Titel: Deadwood - Dexter, P: Deadwood Kostenlos Bücher Online Lesen
Autoren: Pete Dexter
Vom Netzwerk:
Sie nahm die Männer, die gekommen waren, um sie zu sehen, nicht zur Kenntnis. Wahrte Distanz zu allem.
    An diesem Abend sang sie fröhlichere Lieder, auch wenn in ihr keinerlei Fröhlichkeit war. Als sie fertig war, johlten die weißen Männer und schossen mit ihren Waffen in die Decke und den Boden. Einige von den wahren Menschen johlten ebenfalls – sie konnte einzelne Stimmen aus dem Gebrüll heraushören und wusste, welche zu Chinesen gehörten.
    Sie wusste allmählich alle möglichen Dinge.
    Der weiße Mann kam an diesem Abend mit einem Geschenk. Einem goldenen Ring. Sie nahm ihn an, steckte ihn auf jeden ihrer Finger, bis er schließlich auf den Daumen ihrer linken Hand passte. Es schien ihn zu freuen, dass er passte, und er setzte sich auf ihr Bett und lächelte. Sie zog sich aus und legte sich neben ihn.
    Er redete eine ganze Weile und deutete mit den Händen auf die Berge. Er hatte an diesem Tag gebadet, sie konnte die Seife riechen. Seine Stimme klang aufgeregt, dann wurde sie ruhiger, und als er aufhörte zu sprechen, hatte er Tränen in den Augen.
    Sie verstand nicht, was ihn traurig gemacht hatte. »Bismarck«, sagte er und zeigte auf sich. Dann zeigte er mit einem anderen Finger auf sie und sagte: »Ci-an.« Und dann verschränkte er die Finger.
    Sie schloss die Augen und dachte an den Freund von Wild Bill. In diesem Moment wusste sie, dass er sich auf die Suche nach ihr machen würde.
    Sie hörte, wie Bismarck sich auszog, und öffnete ihre Augen lange genug, um zu sehen, wie er auf einem Bein stand und sein Hosenbein von innen nach außen stülpte.

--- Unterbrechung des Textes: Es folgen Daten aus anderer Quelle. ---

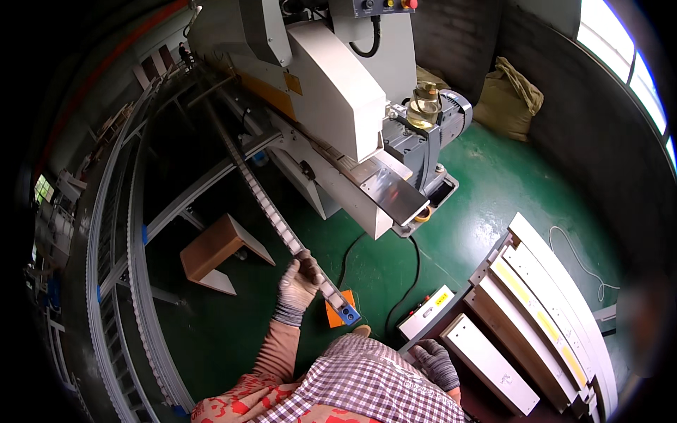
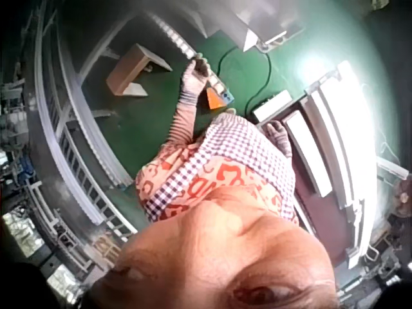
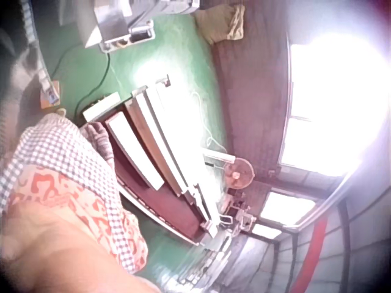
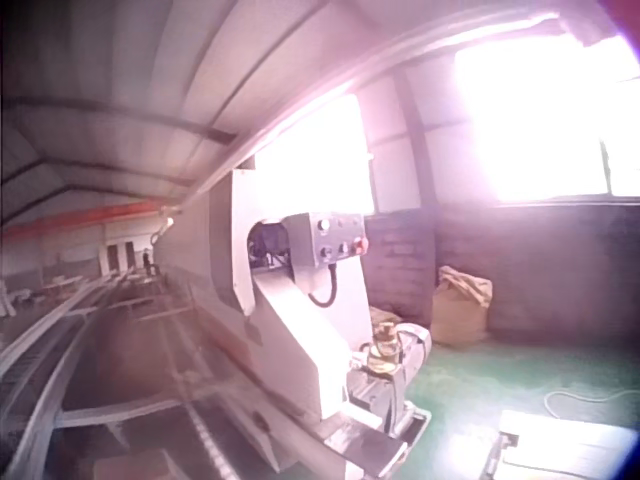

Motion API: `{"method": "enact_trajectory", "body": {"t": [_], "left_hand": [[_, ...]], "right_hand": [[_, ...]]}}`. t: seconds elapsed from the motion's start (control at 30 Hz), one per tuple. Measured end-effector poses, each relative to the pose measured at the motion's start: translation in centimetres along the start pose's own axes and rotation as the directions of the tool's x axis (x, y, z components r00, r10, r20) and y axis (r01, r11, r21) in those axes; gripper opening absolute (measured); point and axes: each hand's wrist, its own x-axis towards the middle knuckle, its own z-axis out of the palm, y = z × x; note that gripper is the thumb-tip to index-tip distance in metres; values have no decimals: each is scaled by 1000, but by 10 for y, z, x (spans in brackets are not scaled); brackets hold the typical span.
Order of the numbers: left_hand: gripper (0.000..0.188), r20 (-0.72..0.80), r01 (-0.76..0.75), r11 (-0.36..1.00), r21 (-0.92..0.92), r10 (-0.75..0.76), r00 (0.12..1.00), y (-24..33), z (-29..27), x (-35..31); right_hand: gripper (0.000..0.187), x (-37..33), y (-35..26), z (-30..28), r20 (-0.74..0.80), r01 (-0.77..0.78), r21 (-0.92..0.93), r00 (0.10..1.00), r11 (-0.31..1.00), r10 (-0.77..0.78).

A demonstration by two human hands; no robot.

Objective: The person operates a woodworking machine, feeding white rectangular wooden planks into the processing unit one by one. After the machine processes each plank, the person retrieves it and stacks it on a nearby table.

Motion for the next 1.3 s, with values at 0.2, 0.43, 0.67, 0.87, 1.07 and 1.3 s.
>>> {"method": "enact_trajectory", "body": {"t": [0.2,0.43,0.67,0.87,1.07,1.3], "left_hand": [[15,-548,-260,950,-173,126,827,60,-54,12],[12,-559,-312,934,-173,168,812,80,-68,22],[13,-532,-338,926,-167,204,822,98,-75,34],[12,-557,-351,922,-160,210,804,106,-82,35],[11,-594,-369,918,-143,219,774,110,-84,30],[11,-609,-398,911,-106,257,751,116,-85,22]], "right_hand": [[32,14,10,11,-35,-43,-128,999,991,39],[33,24,9,16,-29,-6,-212,1000,977,0],[36,30,5,22,-45,5,-210,999,978,-15],[37,38,25,16,-12,28,-244,999,969,-32],[36,33,25,18,-15,12,-236,1000,972,-16],[37,25,26,22,-14,-29,-250,1000,968,26]]}}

Jetzt war er nicht mehr so gewissenhaft mit seiner Kleidung wie zuvor. Er verlor das Gleichgewicht, sie schloss die Augen und wartete. Sein Atem ging schneller, während er sich mit seiner Hose abmühte, und dann noch schneller, als er sich ihr näherte.
    Zuerst berührte er ihre Hand, diejenige, an der sie den Ring trug. Er hielt sie behutsam, umschloss sie, als könnte etwas daraus auslaufen, und dann sprach er in ihre Handfläche und küsste jeden Finger, begann mit dem kleinsten und hörte auf mit dem Daumen, an dem er den Ring küsste.
    Wieder sprach er zu ihr, küsste ihren Arm und ihre Schulter. An seinem Schweiß konnte sie das Rindfleisch riechen, das er gegessen hatte. Seine Stimme wurde mit jedem Wort melancholischer. Es interessierte sie nicht, was seine Worte bedeuteten, aber sie dachte, dass er womöglich glücklicher wäre ohne sein Leben, wie sie selbst. Eines Tages, wenn die Zeit dafür gekommen war, würde sie seine Traurigkeit beenden.
    Abrupt setzte Bismarck sich auf, fast als hätte er in ihren Gedanken gelesen, und durchquerte den Raum bis zu dem Tisch, auf dem sie Papier und Zeichenkohle aufbewahrte, mit denen sie ihre Blumen malte. Er nahm ein Stück Kohle und mehrere Bögen Papier und kehrte dann zurück zum Bett. Er begann etwas zu skizzieren. Sie betrachtete seine Striche und sah, dass Langnasen kein Talent fürs Zeichnen besaßen.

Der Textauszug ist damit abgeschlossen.